Como acontece com muitos dos melhores rappers da actualidade, também no caso de Valas os primeiros versos e as primeiras gravações surgiram no seu próprio quarto, como primeira resposta à necessidade de se exprimir artisticamente. Mas quando o talento é demasiado evidente, as palavras do rap nunca ficam limitadas às fronteiras de um quarto, acabando por tocar todos os amantes do género. E foi isso que aconteceu com Valas.

Johnny Valas foi, desde sempre, um ávido consumidor de hip-hop, absorvendo a arte de nomes como Sam The Kid, Boss AC, Halloween, Fuse ou VRZ. Apesar destas influências, sempre procurou um estilo muito próprio, o mais original possível, e tem sido assim desde que, em 2009, teve a sua primeira oportunidade para cantar ao vivo, altura em que passou a encarar a música de forma profissional.

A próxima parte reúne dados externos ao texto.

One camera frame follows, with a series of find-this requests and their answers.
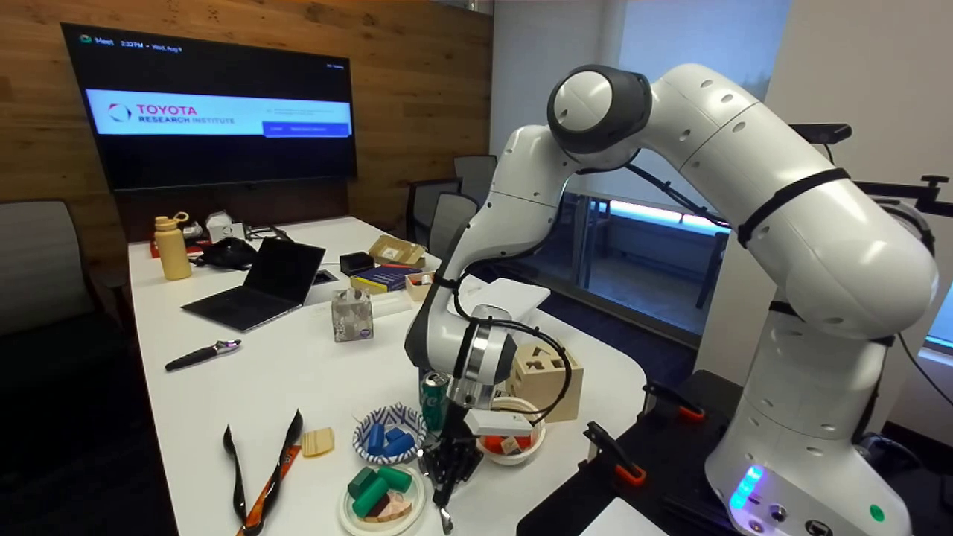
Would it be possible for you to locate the cardboard box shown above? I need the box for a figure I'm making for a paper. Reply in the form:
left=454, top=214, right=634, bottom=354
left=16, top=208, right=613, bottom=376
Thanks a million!
left=366, top=232, right=432, bottom=275

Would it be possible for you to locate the flat wooden piece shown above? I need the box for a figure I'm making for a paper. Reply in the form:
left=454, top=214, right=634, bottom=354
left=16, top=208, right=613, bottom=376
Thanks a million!
left=298, top=424, right=339, bottom=463

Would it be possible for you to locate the white paper sheet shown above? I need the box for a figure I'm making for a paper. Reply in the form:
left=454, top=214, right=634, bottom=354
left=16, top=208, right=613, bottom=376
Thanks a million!
left=579, top=496, right=670, bottom=536

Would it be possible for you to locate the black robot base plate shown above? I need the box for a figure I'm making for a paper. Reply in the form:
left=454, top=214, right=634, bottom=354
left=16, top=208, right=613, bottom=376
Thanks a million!
left=514, top=371, right=764, bottom=536

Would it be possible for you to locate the green toy block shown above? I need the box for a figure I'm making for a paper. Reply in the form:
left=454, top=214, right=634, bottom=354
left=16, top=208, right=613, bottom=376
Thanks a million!
left=345, top=464, right=418, bottom=521

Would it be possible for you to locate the red toy block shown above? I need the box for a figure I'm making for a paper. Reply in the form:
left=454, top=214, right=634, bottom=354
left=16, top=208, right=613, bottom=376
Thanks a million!
left=484, top=433, right=533, bottom=460

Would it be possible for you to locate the grey office chair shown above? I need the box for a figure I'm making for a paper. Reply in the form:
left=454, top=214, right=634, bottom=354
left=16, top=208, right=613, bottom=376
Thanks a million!
left=405, top=177, right=484, bottom=263
left=454, top=152, right=500, bottom=208
left=0, top=196, right=107, bottom=344

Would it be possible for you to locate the wooden shape sorter box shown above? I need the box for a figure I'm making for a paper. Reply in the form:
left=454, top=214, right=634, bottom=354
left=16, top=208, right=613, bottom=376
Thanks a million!
left=499, top=341, right=587, bottom=426

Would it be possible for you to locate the black marker pen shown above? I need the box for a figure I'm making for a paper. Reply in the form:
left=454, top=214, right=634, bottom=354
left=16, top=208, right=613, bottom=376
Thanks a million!
left=161, top=336, right=244, bottom=376

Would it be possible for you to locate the small black box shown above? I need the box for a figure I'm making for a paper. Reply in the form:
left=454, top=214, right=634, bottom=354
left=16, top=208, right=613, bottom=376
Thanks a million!
left=336, top=248, right=378, bottom=280

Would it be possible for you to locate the silver metal cube container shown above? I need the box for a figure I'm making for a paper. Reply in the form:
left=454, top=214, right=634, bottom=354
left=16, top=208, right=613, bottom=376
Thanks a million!
left=327, top=286, right=378, bottom=345

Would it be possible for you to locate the black laptop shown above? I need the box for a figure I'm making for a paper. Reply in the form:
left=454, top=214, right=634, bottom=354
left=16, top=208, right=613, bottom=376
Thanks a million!
left=180, top=235, right=327, bottom=336

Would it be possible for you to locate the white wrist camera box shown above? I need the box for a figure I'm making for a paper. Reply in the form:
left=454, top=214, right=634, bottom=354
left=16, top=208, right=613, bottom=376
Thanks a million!
left=461, top=406, right=531, bottom=438

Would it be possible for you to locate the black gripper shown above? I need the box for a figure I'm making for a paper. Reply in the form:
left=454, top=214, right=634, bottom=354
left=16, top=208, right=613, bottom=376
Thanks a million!
left=421, top=399, right=493, bottom=506

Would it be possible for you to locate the white bowl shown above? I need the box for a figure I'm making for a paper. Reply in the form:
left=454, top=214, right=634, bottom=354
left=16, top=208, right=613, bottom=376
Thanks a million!
left=473, top=393, right=551, bottom=470

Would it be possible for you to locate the blue patterned bowl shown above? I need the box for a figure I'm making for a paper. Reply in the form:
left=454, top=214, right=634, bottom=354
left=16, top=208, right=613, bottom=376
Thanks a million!
left=348, top=402, right=432, bottom=470

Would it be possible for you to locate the green can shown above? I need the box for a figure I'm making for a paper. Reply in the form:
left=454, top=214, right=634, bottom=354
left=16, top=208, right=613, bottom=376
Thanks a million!
left=418, top=371, right=454, bottom=436

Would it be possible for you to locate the yellow water bottle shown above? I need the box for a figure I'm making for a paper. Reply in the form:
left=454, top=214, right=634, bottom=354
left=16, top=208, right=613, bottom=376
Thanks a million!
left=150, top=208, right=198, bottom=284

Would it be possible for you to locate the black orange clamp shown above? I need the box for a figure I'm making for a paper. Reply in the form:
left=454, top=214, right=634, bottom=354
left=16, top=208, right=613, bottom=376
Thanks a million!
left=642, top=378, right=712, bottom=426
left=582, top=418, right=654, bottom=493

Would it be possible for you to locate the blue box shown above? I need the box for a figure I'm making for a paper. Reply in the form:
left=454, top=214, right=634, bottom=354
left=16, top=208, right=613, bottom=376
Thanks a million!
left=348, top=263, right=418, bottom=295

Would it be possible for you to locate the wall television screen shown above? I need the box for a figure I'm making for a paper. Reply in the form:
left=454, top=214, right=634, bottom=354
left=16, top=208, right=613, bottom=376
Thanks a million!
left=61, top=21, right=362, bottom=196

Valas tem mostrado o seu talento em vários projectos de sucesso, como o projecto Nébula, em conjunto com o produtor Lhast, ou o grupo Matilha 401, com o qual já deu mais de 100 concertos em Portugal. E 2016 foi um ano importante neste caminho de sucesso: editou “Raízes de Pedras, um disco fiel às suas origens alentejanas, e assinou contrato com a editora Universal, editando pouco depois, já com o carimbo desta multinacional, o bem-sucedido single “As Coisas”.